Imagino, por vezes, que o mundo teria sido melhor caso o Romantismo nunca tivesse existido. Um mundo onde a ascese da razão servisse para dissolver o espasmo emotivo seria menos dado a grandes perturbações. Quando se celebra o Romantismo sublinha-se a afirmação da individualidade e presume-se a benevolência da subjectividade. Esquece-se, porém, que esse romantismo originou o nacionalismo, ao qual acrescentou a alavanca da emoção e o martelo da paixão. O resultado dessa mistura de emoções, paixões e sentimentos fundados na subjectividade foi simples e objectivo, duas guerras mundiais. O Classicismo e o Iluminismo representavam a rédea curta com que o espírito apolíneo punha ordem no seu irmão, o espírito dionisíaco. Ora, o romantismo foi uma estratégia para Diónisos se libertar da dura disciplina que lhe travava o poder dissolvente inerente à sua natureza. Libertado o deus, o resultado, que ainda não acabou de se manifestar, não foi particularmente entusiasmante. E o problema não está no suicídio do jovem Werther ou do também jovem Simão. O problema está mesmo nos milhões de jovens que enxameiam os cemitérios militares e que não se suicidaram por amor, mas participaram em rituais de suicídio colectivo, criado por um pathos romântico.

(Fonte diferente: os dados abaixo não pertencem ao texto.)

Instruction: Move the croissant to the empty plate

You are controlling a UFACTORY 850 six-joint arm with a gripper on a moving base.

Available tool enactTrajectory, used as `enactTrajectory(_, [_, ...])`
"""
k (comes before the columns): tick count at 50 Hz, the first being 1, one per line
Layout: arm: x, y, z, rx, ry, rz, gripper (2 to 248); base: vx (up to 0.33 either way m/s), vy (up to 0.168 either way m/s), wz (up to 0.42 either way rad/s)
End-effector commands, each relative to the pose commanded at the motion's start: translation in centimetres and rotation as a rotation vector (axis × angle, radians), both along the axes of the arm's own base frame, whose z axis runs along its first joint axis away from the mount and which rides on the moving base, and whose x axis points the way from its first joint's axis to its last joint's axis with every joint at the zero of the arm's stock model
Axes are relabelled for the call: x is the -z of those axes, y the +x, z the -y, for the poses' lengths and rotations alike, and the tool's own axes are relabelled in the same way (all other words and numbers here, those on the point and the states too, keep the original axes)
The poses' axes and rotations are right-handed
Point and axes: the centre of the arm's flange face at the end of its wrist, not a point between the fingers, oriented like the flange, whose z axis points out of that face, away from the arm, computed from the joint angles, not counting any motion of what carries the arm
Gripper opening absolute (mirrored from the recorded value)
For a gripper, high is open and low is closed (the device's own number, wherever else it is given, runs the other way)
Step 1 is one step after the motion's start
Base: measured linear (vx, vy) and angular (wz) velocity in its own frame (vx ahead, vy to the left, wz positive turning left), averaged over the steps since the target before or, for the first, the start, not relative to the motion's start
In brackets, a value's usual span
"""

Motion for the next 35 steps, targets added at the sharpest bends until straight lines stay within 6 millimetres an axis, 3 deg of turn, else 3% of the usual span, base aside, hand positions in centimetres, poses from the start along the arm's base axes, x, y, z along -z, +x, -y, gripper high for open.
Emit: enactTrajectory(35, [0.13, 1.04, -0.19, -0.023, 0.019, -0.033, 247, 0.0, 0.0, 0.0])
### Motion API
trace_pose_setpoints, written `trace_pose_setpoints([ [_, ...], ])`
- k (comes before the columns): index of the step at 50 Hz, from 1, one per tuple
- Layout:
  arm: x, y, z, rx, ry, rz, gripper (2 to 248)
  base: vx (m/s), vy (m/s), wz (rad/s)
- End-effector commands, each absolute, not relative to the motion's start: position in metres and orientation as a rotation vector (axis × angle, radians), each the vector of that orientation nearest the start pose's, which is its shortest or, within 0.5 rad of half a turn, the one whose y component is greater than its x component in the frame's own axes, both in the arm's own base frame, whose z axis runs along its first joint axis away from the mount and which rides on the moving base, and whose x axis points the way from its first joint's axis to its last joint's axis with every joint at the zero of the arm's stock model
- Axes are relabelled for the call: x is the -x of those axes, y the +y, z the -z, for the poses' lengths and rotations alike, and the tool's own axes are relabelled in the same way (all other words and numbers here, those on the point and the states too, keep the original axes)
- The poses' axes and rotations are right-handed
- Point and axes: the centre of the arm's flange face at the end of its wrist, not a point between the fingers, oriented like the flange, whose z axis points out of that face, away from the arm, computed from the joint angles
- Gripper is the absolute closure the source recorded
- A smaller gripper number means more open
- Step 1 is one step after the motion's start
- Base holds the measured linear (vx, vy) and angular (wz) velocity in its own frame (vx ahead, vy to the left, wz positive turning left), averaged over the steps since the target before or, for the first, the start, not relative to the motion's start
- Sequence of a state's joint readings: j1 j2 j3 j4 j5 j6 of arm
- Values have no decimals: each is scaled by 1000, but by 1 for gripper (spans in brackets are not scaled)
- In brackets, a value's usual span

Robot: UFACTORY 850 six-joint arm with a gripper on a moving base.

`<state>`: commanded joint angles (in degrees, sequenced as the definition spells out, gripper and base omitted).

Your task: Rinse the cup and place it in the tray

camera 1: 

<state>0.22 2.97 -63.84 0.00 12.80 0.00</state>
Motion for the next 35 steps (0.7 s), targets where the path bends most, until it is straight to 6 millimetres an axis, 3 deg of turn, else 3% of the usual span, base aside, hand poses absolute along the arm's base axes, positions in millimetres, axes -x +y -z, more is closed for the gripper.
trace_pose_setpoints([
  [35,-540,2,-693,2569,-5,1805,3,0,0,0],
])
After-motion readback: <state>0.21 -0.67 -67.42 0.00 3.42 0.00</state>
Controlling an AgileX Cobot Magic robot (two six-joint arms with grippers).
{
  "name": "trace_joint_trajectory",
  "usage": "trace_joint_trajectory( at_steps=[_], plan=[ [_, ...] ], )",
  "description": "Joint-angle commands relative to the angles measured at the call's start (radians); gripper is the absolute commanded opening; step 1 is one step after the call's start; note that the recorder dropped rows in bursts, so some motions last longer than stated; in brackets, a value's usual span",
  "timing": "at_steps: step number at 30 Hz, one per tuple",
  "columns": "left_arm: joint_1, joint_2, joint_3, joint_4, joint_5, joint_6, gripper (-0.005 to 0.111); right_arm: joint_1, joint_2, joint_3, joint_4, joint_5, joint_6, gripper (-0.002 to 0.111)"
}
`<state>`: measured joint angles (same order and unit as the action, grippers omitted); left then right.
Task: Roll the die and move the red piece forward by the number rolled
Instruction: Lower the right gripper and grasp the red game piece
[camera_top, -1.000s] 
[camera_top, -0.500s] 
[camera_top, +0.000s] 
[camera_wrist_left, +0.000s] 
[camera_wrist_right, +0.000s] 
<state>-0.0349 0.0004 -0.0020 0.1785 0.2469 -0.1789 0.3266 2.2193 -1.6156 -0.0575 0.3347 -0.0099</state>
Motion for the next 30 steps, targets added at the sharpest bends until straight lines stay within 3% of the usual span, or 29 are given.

segunda-feira, 7 de outubro de 2024

Sensatez e conversão

Quando andei na escola primária, o dia de abertura das aulas era a 7 de Outubro. Na primeira classe, na do meu ano, porém, as aulas começaram a oito, pois sete foi a um domingo. Era um calendário propício à criançada e ainda não consigo perceber por que motivo o meu neto já vai para a quarta semana de aulas. Compreendo que isso seja um alívio para os pais de hoje, mas o alívio dos adultos soa-me a tortura dos mais pequenos. O facto de o começo do ano escolar ser tardio não me impediu de fazer as aprendizagens que tinha de fazer e, estou desconfiado, nada garante que este acréscimo de quase um mês – e talvez não se fique por aqui – não acrescentará nada, do ponto de vista cognitivo, aos alunos. Dar-lhes-á, ainda mais, uma sensação de tédio e o sentimento de que aquilo nunca mais acaba. Pensei isto enquanto fazia a minha caminhada crepuscular. Aproveitei uma aberta e pus-me ao caminho e quando estava mesmo a chegar a casa lembrei-me de que devia comprar nozes. A frutaria é mesmo ao lado. Entrei, comprei nozes e diospiros. De nozes sempre gostei, mas os diospiros é amor recente. Aliás, foi um velho ódio que se transformou em amor, talvez numa paixão. Como se deu essa transformação no meu gosto? Não faço ideia. Foi uma conversão. Paulo de Tarso, a caminho de Damasco, teve uma visão ou audição de vozes e do ódio aos cristãos passou a ter por eles um amor zeloso. A minha estrada de Damasco foi mais prosaica, apenas me converteu à fruta odiada, mas não tive visões nem audições especiais. Hoje é 7 de Outubro, se houvesse sensatez neste país, era hoje que o meu neto começaria as aulas.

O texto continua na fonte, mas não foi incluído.